Coronary Arterial Calcification on Low-Dose Ungated MDCT for Lung Cancer Screening: Concordance Study with Dedicated Cardiac CT

Ming-Ting Wu1,2, Pinchen Yang3, Yi-Luan Huang1,2, Jian-Shyong Chen2, Chiung-Chen Chuo2, Chinson Yeh4 and Ruey-Sheng Chang2,5

1 Faculty of Medicine, School of Medicine, National Yang Ming University, Taipei, Taiwan, Republic of China.
2 Section of Thoracic and Circulation Imaging, Department of Radiology, Kaohsiung Veterans General Hospital, 386 Ta-Chung 1st Rd., Kaohsiung, Taiwan 813, Republic of China.
3 Department of Psychiatry, Kaohsiung Medical University, Kaohsiung, Taiwan, Republic of China.
4 Department of Mechanical and Electromechanical Engineering, National Sun-Yat Sen University, Kaohsiung, Tainan, Taiwan, Republic of China.
5 Department of Radiology, National Cheng Kung University, Tainan, Taiwan, Republic of China.

OBJECTIVE. Coronary artery calcification (CAC) is frequently detected on low-dose ungated MDCT performed for lung cancer screening.

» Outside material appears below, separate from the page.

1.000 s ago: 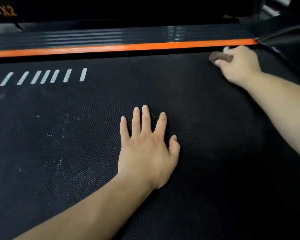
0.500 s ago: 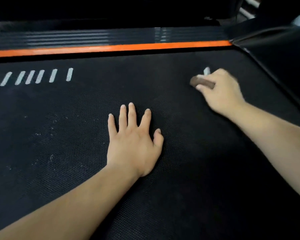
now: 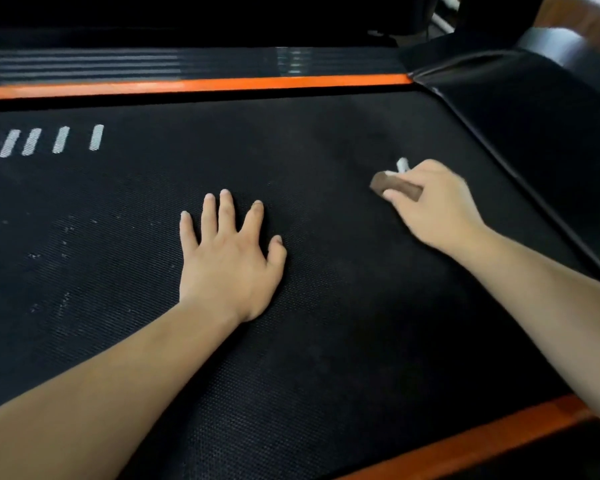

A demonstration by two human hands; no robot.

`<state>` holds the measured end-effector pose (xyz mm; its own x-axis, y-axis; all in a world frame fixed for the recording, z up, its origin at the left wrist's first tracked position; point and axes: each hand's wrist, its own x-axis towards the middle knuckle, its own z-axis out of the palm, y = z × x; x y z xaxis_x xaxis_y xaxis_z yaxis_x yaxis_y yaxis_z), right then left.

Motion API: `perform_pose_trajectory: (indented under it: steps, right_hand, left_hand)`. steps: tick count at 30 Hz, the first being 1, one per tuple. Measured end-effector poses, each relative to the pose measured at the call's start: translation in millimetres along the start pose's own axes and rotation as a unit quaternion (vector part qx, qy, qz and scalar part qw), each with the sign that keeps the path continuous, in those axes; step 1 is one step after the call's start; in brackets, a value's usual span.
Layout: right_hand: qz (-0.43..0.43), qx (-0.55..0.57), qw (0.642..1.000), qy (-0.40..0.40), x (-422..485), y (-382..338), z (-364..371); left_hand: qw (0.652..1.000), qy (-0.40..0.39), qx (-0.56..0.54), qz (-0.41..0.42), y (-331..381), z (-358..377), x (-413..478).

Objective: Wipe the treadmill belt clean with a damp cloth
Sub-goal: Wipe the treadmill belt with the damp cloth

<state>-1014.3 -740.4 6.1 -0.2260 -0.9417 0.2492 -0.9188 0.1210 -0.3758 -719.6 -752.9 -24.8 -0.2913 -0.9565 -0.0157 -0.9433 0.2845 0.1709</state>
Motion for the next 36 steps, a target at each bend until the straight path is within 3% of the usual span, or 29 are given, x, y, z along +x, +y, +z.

We aimed to determine the concordance of CAC scores on low-dose ungated and regular-dose ECG-gated MDCT.

SUBJECTS AND METHODS. The subjects were 513 patients consecutively registered for health screening and undergoing both low-dose ungated (120 kVp, 20 mAs) and regular-dose ECG-gated MDCT (120 kVp, 150 mAs, retrospective ECG gating). The first 30 cases were used for protocol optimization and a training session. Agatston score on regular-dose ECG-gated and low-dose ungated MDCT in the other 483 cases (320 men; mean age, 62.2 ± 13.2 [SD] years) was calculated by two observers in a blinded manner. Interobserver and intertechnique scoring variability and concordance were calculated.

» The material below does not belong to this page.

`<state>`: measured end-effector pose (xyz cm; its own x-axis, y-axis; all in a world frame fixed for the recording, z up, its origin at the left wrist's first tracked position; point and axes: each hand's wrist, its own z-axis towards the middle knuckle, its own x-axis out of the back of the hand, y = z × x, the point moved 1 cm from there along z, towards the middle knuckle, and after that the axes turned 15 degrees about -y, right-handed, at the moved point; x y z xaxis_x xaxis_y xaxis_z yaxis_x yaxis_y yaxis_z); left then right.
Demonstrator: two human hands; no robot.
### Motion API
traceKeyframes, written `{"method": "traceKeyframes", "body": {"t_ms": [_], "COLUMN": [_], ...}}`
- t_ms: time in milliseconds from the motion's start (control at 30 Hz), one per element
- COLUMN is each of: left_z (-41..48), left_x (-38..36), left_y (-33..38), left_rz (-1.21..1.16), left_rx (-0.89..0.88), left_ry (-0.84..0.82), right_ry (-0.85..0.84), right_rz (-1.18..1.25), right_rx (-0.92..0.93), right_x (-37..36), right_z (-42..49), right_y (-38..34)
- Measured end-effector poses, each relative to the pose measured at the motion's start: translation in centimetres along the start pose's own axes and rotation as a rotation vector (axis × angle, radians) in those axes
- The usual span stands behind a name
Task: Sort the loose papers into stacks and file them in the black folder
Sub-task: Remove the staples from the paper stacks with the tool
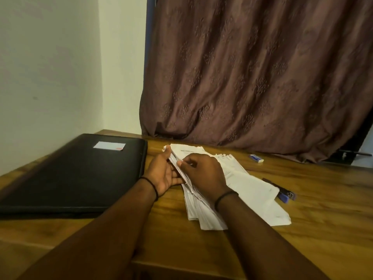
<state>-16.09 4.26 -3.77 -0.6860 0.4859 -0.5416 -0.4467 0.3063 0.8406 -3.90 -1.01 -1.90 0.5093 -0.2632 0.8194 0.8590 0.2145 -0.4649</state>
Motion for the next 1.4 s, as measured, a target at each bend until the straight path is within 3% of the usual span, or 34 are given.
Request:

RESULTS. The mean of interobserver scoring variability for regular-dose ECG-gated MDCT was 3.6% and for low-dose ungated MDCT was 9.6%. Regular-dose ECG-gated MDCT depicted CAC in 221 (46%) of the subjects. With low-dose ungated MDCT, observers 1 and 2, respectively, had five and seven false-positive and five and four false-negative predictions. All the miscategorized scores were 12 or less. The negative predictive values of CAC on low-dose ungated MDCT were 98% and 99% for observers 1 and 2, respectively. For patients with CAC, the mean intertechnique scoring variability was 40–43%. For all 483 subjects, the intertechnique concordance of the four major score ranks (0, 1–100, 101–400, > 400) was high ({kappa} = 0.89 for the two observers).

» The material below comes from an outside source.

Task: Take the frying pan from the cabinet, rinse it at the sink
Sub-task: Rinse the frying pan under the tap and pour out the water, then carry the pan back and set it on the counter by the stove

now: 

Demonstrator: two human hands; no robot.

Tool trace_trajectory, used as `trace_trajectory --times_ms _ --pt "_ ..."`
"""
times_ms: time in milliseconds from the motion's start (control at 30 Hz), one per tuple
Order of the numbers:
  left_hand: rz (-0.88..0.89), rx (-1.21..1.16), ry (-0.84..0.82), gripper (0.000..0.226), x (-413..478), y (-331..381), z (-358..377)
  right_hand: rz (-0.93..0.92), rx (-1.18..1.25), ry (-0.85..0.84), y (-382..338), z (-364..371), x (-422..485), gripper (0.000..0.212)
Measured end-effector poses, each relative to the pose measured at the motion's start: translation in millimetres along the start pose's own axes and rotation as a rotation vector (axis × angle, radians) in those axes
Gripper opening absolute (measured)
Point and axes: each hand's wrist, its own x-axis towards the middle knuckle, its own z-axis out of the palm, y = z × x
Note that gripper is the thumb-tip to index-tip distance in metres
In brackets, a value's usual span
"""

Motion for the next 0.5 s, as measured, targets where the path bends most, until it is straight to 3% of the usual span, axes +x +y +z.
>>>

CONCLUSION. Low-dose ungated MDCT with an optimized protocol is reliable for prediction of the presence of CAC and categorization of the four major Agatston score ranks. This technique may be useful for coronary artery disease risk stratification of persons undergoing low-dose ungated MDCT for lung cancer screening.